Database Architecture

Normalization

To normalize a database, we restructured it in accordance to a series of normal forms that avoids the redundancy of data, undesirable dependencies, and inconsistencies.

In his paper “Further Normalization of the Data Base Relational Model" [4], Edgar F. Codd, the “father” of the relational database model, listed these objectives of normalization:

  1. To free the collection of relations from undesirable insertion, update and deletion dependencies.
  2. To reduce the need for restructuring the collection of relations, as new types of data are introduced, and thus increase the life span of application programs.
  3. To make the relational model more informative to users.
  4. To make the collection of relations neutral to the query statistics, where these statistics are liable to change as time goes by.

The following set of tables serves as an example for a database that is not properly normalized.

Table one:

username word word_language translation translation_language
Mark house en Haus de
Dana house en maison fr
Eamon casa es house en

Table two:

id username email is_admin
1001 Dana dana@email.com true
1002 Eamon eamon@email.com true
1003 Mark marc@email.com false

Table one holds the values of four key entities: users, words, translations, and languages. Table two maintains user information.

Two independent username columns exist in two tables: an example of redundancy that can lead to so-called “update anomalies”. If we discover after the initial insertion that user with username Marc is not spelled with a “k” but with a “c”, and only proceed to change this data in the users table, then data across the database will become inconsistent. The username needs to be updated in two different places, making database updates open to errors.

Normal forms

Normalization of relational databases is guided by rules that build on each other called “normal forms”.

To satisfy the the first normal form (1NF), data sets must not contain tables themselves, and each data set must have a unique primary key. In the example above, with no nested tables and primary key for only the users table, 1NF is not satisfied.

The second normal form (2NF) must fulfil rules of the first normal form, and demands every attribute of a data set to be functionally dependent on the primary key. Attributes not dependent on the primary key belongs to their own table.

The third normal form (3NF) requires 2NF and requires the elimination of any transitive functional dependencies. For example, if B depends on primary key A, but C depends on B, then both B and C should be extracted to their own table.

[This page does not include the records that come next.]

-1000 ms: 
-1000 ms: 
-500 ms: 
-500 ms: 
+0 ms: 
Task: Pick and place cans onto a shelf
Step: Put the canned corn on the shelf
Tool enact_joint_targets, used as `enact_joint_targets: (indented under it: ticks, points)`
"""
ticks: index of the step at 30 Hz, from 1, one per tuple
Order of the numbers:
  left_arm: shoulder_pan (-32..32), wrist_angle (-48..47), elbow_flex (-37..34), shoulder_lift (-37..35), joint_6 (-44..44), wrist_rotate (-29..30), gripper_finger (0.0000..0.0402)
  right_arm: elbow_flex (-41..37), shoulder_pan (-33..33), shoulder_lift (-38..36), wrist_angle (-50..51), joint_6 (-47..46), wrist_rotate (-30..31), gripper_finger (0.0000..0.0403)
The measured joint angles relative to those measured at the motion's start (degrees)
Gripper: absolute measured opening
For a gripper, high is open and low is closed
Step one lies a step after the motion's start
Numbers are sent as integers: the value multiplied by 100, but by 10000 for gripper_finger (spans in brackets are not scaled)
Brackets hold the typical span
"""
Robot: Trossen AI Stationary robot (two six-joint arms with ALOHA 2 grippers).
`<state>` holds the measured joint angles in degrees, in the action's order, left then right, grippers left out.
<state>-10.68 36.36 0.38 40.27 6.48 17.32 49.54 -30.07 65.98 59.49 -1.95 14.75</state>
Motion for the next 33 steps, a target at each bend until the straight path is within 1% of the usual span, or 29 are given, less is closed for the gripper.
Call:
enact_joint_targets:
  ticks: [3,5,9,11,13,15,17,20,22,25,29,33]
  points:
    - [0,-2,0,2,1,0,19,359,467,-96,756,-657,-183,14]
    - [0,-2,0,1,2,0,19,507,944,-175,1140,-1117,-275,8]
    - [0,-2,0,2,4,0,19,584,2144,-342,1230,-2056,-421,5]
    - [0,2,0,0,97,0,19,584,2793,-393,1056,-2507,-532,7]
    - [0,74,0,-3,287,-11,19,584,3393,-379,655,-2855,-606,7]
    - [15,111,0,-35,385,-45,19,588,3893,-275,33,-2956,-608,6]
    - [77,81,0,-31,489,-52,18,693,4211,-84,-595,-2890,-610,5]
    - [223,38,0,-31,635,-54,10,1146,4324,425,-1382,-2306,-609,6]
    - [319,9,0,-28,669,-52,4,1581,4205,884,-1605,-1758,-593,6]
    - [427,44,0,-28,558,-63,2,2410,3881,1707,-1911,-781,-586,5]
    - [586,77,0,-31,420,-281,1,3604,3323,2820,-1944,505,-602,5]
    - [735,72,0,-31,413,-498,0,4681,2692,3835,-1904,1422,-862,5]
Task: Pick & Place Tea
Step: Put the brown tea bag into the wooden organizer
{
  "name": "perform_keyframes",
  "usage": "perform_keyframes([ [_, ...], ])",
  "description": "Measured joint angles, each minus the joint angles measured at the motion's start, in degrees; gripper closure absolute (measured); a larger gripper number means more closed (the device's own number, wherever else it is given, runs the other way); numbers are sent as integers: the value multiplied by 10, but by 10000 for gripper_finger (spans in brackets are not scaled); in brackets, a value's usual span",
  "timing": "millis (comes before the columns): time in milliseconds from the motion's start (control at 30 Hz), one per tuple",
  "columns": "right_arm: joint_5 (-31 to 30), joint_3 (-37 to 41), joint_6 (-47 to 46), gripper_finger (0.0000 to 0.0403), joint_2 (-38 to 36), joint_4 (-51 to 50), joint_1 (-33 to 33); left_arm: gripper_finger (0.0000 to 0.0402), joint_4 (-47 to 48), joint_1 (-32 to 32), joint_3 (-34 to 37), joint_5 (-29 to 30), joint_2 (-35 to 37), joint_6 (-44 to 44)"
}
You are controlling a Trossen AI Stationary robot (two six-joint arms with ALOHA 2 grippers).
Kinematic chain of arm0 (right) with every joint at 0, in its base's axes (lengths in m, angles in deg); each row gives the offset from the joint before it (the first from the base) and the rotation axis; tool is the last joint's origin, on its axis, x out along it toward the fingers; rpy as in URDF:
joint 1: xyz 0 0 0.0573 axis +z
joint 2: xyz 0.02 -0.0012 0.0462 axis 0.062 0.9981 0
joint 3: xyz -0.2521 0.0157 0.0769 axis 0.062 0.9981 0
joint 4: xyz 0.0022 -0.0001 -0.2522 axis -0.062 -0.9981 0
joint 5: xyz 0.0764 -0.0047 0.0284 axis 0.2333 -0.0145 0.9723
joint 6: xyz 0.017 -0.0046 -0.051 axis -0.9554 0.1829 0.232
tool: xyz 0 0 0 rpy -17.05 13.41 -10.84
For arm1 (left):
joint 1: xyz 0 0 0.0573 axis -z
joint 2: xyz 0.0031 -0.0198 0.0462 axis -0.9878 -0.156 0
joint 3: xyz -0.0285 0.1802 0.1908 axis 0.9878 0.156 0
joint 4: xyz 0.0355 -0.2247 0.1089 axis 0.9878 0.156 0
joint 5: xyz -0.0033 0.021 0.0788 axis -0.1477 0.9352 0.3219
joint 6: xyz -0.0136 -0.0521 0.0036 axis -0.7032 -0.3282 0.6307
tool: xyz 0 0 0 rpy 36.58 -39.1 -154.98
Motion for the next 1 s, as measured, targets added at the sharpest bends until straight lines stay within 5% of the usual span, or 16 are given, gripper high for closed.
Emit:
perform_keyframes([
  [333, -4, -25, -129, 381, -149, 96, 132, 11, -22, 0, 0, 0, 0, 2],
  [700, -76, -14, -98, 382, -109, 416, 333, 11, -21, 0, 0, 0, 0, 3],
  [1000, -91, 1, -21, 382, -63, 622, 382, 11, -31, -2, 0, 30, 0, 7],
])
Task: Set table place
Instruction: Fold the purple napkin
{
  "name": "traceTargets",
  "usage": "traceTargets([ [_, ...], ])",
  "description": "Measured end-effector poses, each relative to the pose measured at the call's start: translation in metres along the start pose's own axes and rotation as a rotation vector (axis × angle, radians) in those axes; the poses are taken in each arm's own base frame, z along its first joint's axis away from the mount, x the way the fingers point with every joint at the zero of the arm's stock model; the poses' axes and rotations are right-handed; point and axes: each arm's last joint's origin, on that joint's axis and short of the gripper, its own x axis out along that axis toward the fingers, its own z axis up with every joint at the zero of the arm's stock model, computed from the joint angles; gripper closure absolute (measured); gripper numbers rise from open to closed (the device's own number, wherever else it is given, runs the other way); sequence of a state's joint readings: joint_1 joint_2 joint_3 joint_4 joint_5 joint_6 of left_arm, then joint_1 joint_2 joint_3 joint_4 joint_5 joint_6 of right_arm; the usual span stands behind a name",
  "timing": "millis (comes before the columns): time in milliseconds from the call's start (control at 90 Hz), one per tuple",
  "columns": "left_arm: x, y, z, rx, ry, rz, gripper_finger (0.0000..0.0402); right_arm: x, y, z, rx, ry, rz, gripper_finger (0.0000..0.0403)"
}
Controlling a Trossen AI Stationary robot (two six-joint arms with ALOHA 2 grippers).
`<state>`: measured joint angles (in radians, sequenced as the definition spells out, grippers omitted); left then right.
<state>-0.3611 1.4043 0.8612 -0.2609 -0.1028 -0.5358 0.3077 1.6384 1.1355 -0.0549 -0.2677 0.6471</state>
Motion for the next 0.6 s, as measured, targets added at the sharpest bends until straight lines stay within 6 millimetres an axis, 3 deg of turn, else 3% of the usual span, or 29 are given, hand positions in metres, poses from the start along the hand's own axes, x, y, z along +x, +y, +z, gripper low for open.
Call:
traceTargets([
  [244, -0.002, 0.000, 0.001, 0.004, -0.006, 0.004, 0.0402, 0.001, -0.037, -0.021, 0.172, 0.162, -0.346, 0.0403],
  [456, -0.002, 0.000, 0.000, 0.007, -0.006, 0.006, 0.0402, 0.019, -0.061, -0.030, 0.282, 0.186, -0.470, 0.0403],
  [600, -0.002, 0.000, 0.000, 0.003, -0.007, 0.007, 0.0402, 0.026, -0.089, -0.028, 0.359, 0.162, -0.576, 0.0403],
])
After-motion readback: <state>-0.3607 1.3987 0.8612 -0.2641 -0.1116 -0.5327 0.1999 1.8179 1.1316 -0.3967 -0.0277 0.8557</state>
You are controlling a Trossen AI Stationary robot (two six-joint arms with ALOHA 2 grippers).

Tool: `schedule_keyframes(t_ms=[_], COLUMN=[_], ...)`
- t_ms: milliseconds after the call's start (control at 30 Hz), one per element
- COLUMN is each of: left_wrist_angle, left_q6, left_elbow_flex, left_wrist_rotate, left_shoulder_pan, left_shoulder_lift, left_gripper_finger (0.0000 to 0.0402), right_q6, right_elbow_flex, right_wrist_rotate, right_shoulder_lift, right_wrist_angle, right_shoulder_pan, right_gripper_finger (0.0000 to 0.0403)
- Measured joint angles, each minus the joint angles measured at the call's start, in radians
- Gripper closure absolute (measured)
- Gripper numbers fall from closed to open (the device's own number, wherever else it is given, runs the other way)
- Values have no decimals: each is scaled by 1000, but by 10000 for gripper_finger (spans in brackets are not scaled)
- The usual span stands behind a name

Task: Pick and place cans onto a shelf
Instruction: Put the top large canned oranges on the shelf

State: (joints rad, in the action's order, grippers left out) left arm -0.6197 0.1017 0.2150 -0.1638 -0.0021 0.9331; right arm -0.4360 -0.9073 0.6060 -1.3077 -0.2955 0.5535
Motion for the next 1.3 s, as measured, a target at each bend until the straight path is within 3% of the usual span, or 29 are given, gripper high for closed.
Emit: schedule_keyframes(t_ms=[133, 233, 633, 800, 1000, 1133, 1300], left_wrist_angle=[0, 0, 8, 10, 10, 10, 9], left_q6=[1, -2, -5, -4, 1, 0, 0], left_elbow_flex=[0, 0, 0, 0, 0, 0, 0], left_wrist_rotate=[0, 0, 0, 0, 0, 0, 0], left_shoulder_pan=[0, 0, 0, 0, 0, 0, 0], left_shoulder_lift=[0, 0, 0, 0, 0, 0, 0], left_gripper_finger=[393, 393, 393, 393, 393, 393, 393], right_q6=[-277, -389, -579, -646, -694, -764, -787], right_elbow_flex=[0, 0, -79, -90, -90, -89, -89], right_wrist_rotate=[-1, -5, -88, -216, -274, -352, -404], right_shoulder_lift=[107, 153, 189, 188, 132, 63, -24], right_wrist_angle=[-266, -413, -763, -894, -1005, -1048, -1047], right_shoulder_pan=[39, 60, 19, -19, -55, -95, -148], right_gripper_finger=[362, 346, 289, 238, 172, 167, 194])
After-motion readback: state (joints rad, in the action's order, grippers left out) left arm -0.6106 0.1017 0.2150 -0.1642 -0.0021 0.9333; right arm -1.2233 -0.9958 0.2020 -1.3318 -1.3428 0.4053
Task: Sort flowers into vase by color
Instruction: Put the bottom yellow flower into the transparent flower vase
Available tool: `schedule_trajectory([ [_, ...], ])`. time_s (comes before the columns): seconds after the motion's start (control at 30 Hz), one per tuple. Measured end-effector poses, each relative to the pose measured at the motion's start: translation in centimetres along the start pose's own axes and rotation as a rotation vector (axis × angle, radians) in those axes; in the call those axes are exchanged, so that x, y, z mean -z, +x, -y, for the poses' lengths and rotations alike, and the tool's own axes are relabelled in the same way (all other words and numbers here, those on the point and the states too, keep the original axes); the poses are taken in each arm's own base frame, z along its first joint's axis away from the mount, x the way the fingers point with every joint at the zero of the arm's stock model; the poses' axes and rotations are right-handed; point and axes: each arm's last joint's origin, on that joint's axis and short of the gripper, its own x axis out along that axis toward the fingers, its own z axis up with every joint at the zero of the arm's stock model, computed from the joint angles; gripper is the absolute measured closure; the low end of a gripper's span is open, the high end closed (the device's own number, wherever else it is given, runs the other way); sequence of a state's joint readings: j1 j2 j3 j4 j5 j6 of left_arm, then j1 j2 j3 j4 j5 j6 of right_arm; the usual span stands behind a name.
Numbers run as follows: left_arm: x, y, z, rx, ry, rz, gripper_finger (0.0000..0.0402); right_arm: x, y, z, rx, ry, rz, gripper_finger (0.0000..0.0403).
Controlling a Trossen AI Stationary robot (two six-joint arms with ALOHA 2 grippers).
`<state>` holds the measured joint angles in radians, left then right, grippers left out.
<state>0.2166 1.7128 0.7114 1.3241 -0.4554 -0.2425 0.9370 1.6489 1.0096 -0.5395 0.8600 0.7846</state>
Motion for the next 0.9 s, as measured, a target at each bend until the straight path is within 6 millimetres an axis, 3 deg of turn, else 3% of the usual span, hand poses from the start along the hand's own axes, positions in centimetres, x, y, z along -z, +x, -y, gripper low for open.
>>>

Within the scope of Alexandria, our database was designed to satisfy 3NF, thus protecting it from insertion, update and deletion anomalies.

Tables

We started out with a few iterations of basic design. This is one of the first drafts:

As our understanding and ambitions of Alexandria’s user needs and functionalities grew, the number of tables in our database grew. Here’s a few examples of additional features we considered implementing for the MVP:

  • User having access and choosing from other users' translations
  • Saving every existing translation with a new context
  • Users setting favourite dictionaries

Once we pared down Alexandria’s feature list to arrive at a MVP, our database complexities shrank. The reduced scope supports a single-user experience, simplified user profile and context handling, while laying the groundwork for cross-user content sharing.

This is what we arrived at for the initial release of Alexandria:

In the final design, we stripped the connecting tables of their own unique ids, and made composite keys - the combinations of foreign key columns - the primary keys. This ensures that connections are unique and a user cannot have two statuses for the same word.

We left in id as the primary key for the words table while acknowledging it could have been possible to replace unique keys with composite keys - as every word is unique in its own language. Bar one table, Alexandria has achieved 3NF.

Naming things

As a useful side effect of designing the database early on, we were forced to come to a common understanding of naming entities in our code. For example, what is a word, and what is a phrase? Finding that common language was essential for communication going forward.

Alexandria’s MVP database tables

Main tables

table description
users The people using Alexandria. Each user can actively learn one language at a time, and translate to one base language. If language preferences change, previous progress (translations, word statuses) is kept.
admins The people administering Alexandria. That would be the core development team for now.
languages The languages that are supported by Alexandria. For the first release, it is a list of ten. What they have in common is their use of a Latin-based alphabet (to avoid surprises with our text parser), in addition to language support by PostgreSQL text search. A flag representing the language is saved as a unicode character combination to be used in menus across the application.
texts The key entity for learning. Texts are currently provided by users through forms, later through URLs and files. Texts default to private, which should particularly suit those who learn best by reading state secrets or erotic literature. Public texts accessible to every user is on the roadmap for a future release. Database is created with necessary column to provide this functionality.
words Translatable entities. Usually single words like cabbage, but also compounds, or phrases, like get up or l’hôtel. Each word must be unique within its language. It can have different meanings (translations) but in database terms, each combination of letters occurs once per language.
translations Translations of words can be provided or selected by the users, but they exist independently of the users who created them. Since a word is aware of the language it’s in, the translation table tracks only the language a word is translated to, in column target_language. Seeding the database with a language’s most common words and translations could be another future release feature.
webdictionaries Online resources where user can look up a word or phrase.

Connecting tables

table purpose
users_words Word statuses for a user-word combination are “learning”, familiar”, and “learned”.
User dictionaries could be generated using this table.
users_translations Every translated word originates in a text. Surrounding words from that text form the translation’s context. Users have their own contexts for every translation. If the translation is not newly provided but simply selected from previous translations, current context is saved and connected to the current translation and user.
webdictionary_preference Users can have one favourite dictionary per source language.